Someone has a great sense of humor.
As most of you know, our groundskeeper, Roger Bossard, is acknowledged as being the very best at what he does. He has installed new fields at basically every new ballpark built recently. This offseason was no exception as Roger put in a new playing surface in St. Louis. He zipped down yesterday to check it out.
"The ballpark is gorgeous," he said. "Ballparks are like new cars. Each year’s model gets just a little bit nicer. People are going to love this ballpark."
I spent part of yesterday with Ed Farmer at Cog Hill and a couple of other south side haunts.
Ed carried his ring around with him, showing it to people who were interested and random Sox fans we encountered at places like Mindy’s in Orland Park.
It was great fun seeing the reaction on the faces of Sox fans.
A few people asked about purchasing ring raffle tickets on-line and why this was limited to Illinois residents. Obviously, our choice would have been to open it up to everyone (literally around the world), but of course legal concerns limit the on-line element of this to Illinois only.
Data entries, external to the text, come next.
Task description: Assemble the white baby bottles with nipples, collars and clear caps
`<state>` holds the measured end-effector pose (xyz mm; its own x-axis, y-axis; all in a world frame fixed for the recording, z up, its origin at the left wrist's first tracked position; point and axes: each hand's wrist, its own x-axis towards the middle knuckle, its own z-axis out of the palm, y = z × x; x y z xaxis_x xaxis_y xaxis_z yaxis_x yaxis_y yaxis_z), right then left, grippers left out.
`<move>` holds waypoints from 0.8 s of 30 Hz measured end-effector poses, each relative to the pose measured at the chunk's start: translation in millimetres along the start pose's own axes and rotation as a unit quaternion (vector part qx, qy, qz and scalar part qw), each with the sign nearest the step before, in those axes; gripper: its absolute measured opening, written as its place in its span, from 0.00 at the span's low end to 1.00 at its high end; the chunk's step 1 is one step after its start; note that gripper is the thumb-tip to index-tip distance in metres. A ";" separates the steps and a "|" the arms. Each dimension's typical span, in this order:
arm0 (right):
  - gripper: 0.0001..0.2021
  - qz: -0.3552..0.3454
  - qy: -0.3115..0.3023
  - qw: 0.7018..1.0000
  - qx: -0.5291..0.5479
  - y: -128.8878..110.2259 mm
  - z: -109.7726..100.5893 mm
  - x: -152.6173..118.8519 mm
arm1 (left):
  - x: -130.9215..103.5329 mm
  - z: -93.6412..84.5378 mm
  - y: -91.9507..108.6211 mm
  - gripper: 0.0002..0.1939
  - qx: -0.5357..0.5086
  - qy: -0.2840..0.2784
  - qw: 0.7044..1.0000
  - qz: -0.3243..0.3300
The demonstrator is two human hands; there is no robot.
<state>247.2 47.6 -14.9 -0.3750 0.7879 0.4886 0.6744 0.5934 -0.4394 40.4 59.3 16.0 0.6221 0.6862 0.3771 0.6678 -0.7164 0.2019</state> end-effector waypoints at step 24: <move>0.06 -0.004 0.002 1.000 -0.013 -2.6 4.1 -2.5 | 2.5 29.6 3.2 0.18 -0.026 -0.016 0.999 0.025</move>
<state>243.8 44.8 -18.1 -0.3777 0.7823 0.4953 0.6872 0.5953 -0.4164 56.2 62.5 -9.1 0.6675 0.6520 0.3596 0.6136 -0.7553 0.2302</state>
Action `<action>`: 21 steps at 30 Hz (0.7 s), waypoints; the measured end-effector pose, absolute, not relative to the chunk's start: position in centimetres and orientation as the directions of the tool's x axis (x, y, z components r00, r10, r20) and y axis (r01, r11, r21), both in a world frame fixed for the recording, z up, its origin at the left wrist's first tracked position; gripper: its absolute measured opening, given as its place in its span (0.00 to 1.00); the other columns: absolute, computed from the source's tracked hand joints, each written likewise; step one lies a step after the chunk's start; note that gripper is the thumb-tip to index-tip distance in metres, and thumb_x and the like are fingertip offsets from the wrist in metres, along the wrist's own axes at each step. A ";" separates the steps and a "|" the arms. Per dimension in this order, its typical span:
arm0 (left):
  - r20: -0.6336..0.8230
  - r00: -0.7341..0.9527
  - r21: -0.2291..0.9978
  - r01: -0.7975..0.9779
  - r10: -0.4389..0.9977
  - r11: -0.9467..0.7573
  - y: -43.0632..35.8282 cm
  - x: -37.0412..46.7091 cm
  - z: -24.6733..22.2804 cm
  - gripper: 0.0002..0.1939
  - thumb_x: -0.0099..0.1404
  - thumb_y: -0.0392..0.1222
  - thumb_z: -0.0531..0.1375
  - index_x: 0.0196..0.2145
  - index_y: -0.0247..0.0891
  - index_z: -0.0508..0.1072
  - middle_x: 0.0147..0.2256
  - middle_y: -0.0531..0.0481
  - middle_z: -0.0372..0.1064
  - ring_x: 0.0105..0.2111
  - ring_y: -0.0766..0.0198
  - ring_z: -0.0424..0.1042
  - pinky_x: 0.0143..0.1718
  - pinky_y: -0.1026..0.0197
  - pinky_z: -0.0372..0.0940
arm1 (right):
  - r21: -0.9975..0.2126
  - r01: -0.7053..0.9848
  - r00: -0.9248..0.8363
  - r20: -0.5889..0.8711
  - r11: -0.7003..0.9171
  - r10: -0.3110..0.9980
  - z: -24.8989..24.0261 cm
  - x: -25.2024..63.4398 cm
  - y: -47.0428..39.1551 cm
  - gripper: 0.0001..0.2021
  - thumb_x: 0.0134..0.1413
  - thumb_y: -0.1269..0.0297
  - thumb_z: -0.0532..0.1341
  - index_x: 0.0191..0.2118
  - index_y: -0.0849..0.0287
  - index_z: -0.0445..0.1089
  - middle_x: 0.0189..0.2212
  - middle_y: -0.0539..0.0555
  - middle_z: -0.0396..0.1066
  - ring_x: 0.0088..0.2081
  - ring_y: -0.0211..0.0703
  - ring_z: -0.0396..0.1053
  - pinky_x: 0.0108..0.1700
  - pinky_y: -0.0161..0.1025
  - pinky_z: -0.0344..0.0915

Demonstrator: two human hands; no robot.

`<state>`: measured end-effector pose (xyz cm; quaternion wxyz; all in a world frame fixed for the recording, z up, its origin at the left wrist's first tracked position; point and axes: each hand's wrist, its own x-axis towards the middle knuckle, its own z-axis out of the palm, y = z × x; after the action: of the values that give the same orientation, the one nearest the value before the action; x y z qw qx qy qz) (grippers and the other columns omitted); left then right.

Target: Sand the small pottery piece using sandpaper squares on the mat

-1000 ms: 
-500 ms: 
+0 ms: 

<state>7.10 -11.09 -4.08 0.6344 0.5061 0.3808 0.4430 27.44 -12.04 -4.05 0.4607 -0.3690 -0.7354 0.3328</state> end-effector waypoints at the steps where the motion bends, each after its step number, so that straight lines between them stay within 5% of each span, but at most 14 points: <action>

Your address will be verified on-line by your credit card.
Safe bet that manager Ozzie Guillen is going to be sitting in a movie theatre on Saturday night watching Benchwarmers. Guillen, who is a huge fan of Napoleon Dynamite, has figurines of the movie’s star in his office. When you hit the button, the figurines spout lines from the move like, "Gosh." or "Vote for Pedro."
I will try to post today’s lineup at some point this afternoon.